Location
- 8601 W. Roosevelt Road Forest Park, Illinois 60130 United States 41°51′54″N 87°49′56″W﻿ / ﻿41.8651°N 87.8322°W

Information
- School type: public secondary, selective enrollment
- Opened: 2005
- Status: open
- School district: Proviso Twp. HS Dist. 209
- Superintendent: Krish Mohip
- Principal: Dr. Jorge Sanchez
- Faculty: 43.55 (FTE)
- Grades: 9–12
- Gender: coed
- Enrollment: 924 (2022–23)
- Average class size: 25.6
- Student to teacher ratio: 18.87
- Campus: Suburban
- Colours: purple black
- Slogan: "Be prompt, prepared, pay attention, be positive, and always persevere."
- Mascot: Monty the Python
- Nickname: Pythons
- Newspaper: PMSA Voice
- Yearbook: "The PMSA Years"
- Website: pmsa.pths209.org

= Proviso Mathematics and Science Academy =

Proviso Mathematics and Science Academy is a selective enrollment high school in Forest Park, Illinois, United States that opened to 126 freshmen in 2005. It is one of the newest schools in the Proviso Township High Schools District 209. It serves students in many towns in western Cook County including Forest Park, Berkeley, Broadview, Maywood, Melrose Park, Stone Park, Hillside, Bellwood, and Westchester among others. In May 2023, the school was named within the top ten Illinois High Schools, placing 6th in U.S. News & World Report.

==Academics and admissions==
The academy accepts students through an admissions program including standardized tests, grades, and teacher recommendations. Proviso's curriculum is informed by that of the Illinois Mathematics and Science Academy. The curriculum focuses on science, math, technology, arts, and foreign languages. They also teach Physics First, which introduces freshmen to physics before studying chemistry and biology.

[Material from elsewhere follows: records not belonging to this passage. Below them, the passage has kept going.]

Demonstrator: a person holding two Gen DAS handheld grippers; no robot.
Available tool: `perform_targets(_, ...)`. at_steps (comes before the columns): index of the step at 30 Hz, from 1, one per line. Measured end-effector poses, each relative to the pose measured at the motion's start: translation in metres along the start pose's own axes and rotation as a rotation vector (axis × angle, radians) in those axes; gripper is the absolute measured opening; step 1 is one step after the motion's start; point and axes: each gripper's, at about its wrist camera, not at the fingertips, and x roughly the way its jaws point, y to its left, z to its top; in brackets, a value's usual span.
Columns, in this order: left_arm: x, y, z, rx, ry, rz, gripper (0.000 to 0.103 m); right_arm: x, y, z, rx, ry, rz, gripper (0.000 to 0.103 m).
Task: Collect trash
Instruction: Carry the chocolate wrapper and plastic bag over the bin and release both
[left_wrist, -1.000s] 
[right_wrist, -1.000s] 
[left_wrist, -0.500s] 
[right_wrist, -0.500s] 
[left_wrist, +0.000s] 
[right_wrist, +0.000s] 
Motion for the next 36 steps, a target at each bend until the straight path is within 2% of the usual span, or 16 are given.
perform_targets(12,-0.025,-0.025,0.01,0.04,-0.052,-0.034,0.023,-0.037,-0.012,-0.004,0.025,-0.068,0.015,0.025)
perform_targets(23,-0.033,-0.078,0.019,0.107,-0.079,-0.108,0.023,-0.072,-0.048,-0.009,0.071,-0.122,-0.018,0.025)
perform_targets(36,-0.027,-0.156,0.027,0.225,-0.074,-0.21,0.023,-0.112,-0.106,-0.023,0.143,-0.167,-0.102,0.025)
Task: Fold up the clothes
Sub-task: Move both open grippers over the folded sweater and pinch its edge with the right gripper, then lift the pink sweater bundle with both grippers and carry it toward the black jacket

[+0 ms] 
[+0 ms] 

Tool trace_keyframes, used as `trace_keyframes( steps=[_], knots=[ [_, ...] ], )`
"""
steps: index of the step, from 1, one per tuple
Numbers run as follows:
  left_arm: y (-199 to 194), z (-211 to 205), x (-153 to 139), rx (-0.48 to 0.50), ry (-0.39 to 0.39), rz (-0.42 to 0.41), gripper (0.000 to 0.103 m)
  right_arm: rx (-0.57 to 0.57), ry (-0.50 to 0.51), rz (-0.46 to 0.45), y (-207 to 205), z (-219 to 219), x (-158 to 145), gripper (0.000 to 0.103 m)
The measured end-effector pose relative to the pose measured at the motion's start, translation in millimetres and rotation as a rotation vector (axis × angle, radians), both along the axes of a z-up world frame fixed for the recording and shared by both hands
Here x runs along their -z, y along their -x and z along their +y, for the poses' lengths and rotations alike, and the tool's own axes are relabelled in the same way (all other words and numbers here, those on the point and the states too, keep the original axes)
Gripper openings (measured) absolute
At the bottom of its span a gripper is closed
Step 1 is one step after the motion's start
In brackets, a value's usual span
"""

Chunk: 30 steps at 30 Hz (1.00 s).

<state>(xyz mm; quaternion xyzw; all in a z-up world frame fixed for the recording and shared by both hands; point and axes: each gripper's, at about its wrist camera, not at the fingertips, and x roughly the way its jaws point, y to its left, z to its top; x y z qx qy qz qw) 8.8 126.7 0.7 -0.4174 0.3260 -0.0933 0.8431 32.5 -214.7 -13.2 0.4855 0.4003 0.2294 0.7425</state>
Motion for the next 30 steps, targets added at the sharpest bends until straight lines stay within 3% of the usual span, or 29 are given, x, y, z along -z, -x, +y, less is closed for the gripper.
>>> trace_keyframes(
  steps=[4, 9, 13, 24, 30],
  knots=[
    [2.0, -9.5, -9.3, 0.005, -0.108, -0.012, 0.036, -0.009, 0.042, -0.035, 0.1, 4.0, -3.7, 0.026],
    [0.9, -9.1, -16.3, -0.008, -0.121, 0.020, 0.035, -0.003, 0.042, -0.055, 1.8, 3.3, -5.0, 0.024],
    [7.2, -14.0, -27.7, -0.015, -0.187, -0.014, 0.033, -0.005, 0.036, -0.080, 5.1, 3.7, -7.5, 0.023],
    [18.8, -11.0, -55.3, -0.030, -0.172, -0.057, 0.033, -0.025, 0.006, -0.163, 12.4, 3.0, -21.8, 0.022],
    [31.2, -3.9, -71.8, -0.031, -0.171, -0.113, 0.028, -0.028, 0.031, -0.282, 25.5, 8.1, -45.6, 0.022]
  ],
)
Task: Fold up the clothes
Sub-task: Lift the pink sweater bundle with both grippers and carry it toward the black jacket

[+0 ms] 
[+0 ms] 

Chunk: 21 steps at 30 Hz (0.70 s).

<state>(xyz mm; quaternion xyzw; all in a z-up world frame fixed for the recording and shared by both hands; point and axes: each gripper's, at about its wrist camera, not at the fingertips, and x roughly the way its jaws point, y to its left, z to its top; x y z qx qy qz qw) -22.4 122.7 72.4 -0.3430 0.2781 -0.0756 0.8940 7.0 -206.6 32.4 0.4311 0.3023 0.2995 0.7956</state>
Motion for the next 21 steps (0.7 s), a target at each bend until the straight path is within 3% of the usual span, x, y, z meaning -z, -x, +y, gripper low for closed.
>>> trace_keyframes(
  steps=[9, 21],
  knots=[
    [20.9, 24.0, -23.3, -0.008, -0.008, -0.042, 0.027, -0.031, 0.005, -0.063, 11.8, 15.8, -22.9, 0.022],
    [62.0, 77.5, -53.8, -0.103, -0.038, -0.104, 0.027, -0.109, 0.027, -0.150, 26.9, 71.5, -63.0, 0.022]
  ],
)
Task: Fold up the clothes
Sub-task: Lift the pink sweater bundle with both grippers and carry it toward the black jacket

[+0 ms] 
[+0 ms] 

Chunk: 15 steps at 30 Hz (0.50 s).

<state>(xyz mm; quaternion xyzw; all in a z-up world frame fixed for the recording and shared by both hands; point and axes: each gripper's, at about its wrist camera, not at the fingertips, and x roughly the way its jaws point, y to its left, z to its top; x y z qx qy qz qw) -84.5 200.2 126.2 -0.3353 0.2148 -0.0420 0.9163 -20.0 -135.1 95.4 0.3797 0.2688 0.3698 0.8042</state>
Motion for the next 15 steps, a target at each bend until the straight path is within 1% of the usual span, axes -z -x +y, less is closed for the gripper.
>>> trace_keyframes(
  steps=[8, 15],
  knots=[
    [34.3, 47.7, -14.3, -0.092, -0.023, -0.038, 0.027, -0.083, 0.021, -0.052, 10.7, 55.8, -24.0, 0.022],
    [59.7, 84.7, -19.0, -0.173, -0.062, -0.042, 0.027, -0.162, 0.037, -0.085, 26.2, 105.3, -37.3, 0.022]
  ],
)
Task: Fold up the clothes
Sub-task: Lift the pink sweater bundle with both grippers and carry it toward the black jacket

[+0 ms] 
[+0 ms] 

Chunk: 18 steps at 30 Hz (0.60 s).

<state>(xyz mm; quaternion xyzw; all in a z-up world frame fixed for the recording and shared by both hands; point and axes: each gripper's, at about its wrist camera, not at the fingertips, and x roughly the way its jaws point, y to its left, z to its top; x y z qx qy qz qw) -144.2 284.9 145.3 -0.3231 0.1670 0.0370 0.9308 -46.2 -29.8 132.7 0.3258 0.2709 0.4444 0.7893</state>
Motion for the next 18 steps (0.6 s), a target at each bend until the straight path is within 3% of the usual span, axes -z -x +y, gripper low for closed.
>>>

The school mascot is Monty the Python; school colors are purple and black. As there are no sports facilities at the Academy, students play sports including baseball, basketball, football, track and field, softball, volleyball at either Proviso East or Proviso West. Proviso's extra curricular activities include: Anime Club, Book Club, Comedy Improv, Chorus, Debate, Newspaper, Theater, Robotics, Student Council and Yearbook.

Much of the 5th floor at the campus houses District 209 administration offices which were formerly located at Proviso East High School.

==Beyond graduation==
Graduates have gone on to four year colleges and universities including University of Chicago, Boston University, Cornell University, Dominican University (Illinois), Massachusetts Institute of Technology, Northwestern University, University of Illinois at Urbana–Champaign, Harvard University, Case Western Reserve University, University of Wisconsin-Madison, University of Michigan and various other prestigious institutes.